I joined Oprah’s online book club not just for the great book but to see how she does a book club online. I was intrigued by whom she had skype in, call in, or email in. I’m sure that she received thousands of online requests. I think that one criteria was location – she selected a person from China and another from Germany to show the world wide nature of the show. Each speaker was easy to understand, no heavy accents, only native English speaking people. She would wait to bring the outsider in until when they were at a particular point in the discussion. Each person amplified the topic that was being discussed at that moment. Since this online book club was live, I am sure that her staff was screening calls, synthesizing what book point each person was making, and deciding where that book point fit into where the discussion was in the show. Then someone made decisions as to which people best expanded or probed deeper into the book and forwarded that information to Oprah. She then waited to introduce the person at the appropriate moment. Did it work? Definitely. Powerfully.

How do we as teachers bring in appropriate resources at the “right” time to amplify what we are teaching? Do we have these electronic resources ready to bring into the classroom? Do the resources show a wide range of thinking to allow our students to explore the topic in-depth?

Online Writing Programs- Not Formative Feedback

I’ve begun to look at online writing assessment programs. The one thing that I have noticed is that the feedback is very general such as “May have organization in parts, but lacks organization in other parts”. How helpful is that feedback to a struggling writer? Does it tell him/her what specific parts are organized or what parts are not organized? Does it tell the student what to do to organize the part? Does it provide scaffolding to help the student organize the part? The bottom line is “How likely is it that the student will improve based on the feedback?”

So far the online writing program that I have seen do not give formative  feedback. I’m afraid the students using these online writing programs now  somewhat know  something about what they did without being given the tools to move forward in their writing.

TeacherTube Not Grown Up

I had looked at TeacherTube.com many months ago. The premise of TeacherTube.com is that teachers and students will put up educational videos other educators and their students When I went to it recently, I found that it has not grown up very much.
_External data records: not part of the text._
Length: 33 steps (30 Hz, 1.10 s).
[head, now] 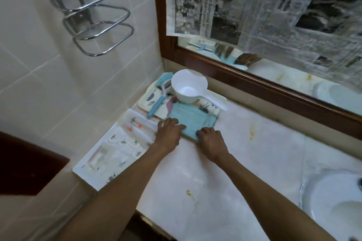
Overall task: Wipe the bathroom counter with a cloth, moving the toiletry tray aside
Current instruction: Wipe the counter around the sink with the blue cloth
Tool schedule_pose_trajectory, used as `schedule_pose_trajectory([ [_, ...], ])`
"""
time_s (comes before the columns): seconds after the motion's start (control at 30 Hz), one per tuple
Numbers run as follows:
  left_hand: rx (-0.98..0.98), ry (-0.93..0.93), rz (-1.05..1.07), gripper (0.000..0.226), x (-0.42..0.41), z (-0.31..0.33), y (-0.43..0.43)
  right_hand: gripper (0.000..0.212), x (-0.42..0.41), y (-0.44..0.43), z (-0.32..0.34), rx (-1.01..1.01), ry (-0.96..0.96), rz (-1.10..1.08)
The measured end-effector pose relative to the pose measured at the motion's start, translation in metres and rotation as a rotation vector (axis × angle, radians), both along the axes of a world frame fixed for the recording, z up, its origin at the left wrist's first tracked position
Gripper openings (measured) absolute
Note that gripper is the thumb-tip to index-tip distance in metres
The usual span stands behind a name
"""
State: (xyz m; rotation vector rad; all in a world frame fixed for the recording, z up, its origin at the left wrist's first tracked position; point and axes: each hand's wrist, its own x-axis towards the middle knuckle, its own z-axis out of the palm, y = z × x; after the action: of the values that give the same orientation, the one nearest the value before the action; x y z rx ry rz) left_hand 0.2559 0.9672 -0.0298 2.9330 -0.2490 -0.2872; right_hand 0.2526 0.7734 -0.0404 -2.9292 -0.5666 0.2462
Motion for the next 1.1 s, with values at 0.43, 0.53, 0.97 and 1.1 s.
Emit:
schedule_pose_trajectory([
  [0.43, -0.47, -0.235, -0.171, 0.019, 0.031, 0.062, -0.04, 0.009, -0.018, -0.071, 0.061, 0.692, -0.196, -0.407],
  [0.53, -0.533, -0.185, -0.252, 0.015, 0.039, 0.085, -0.081, 0.009, -0.028, -0.113, 0.085, 0.821, -0.257, -0.518],
  [0.97, -0.551, -0.233, -0.324, 0.022, 0.077, 0.12, -0.224, 0.006, 0.009, -0.25, 0.121, 0.727, -0.326, -0.606],
  [1.1, -0.449, -0.207, -0.315, 0.028, 0.061, 0.083, -0.227, 0.018, -0.003, -0.258, 0.092, 0.61, -0.24, -0.502],
])
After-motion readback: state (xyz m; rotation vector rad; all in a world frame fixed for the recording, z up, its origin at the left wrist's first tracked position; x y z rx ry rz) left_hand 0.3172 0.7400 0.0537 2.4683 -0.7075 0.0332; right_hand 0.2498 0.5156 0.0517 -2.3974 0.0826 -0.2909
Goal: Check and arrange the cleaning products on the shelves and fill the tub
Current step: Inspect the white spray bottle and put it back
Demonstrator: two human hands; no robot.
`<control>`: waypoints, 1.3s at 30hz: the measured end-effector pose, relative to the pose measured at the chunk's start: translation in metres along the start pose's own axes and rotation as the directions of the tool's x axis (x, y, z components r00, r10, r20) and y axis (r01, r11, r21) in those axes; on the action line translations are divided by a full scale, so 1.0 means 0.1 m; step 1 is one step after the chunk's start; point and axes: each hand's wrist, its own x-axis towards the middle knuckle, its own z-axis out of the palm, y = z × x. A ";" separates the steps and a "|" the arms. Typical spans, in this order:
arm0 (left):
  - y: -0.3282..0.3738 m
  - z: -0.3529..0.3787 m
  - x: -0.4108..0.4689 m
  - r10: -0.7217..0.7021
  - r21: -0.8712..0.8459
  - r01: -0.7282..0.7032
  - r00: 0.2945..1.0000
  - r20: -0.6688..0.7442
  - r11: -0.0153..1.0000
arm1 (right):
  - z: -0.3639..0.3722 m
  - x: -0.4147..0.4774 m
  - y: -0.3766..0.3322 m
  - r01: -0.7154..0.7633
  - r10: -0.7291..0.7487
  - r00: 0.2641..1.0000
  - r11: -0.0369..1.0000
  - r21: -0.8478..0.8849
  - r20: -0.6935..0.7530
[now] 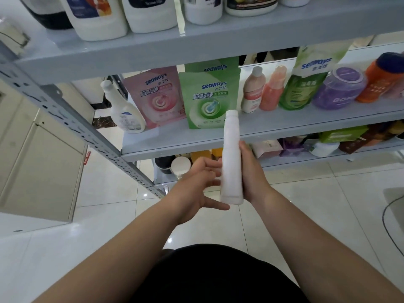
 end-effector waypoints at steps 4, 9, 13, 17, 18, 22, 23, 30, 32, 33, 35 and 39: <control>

When I searched for paragraph writing, I found 0 entries. When I used “essay writing, I found 9 entries of which 7 were commercial. When I widened the search to “writing”, I found 9 entries that actually dealt with the writing process (5 of them were commercial).

On the other hand, when I searched in YouTube.com for “paragraph writing”, I found 5 entries. When I searched for essay writing of the reported 300, about 50 actual deal with real writing (not making fun of it). I tried using “essay writing” -funny as a search term to get rid of some of the non-instructional ones. The search for writing revealed about 5,500 entries; I did not have the time to count those that actually were instructional.

I had great hopes for TeacherTube but they have not come true.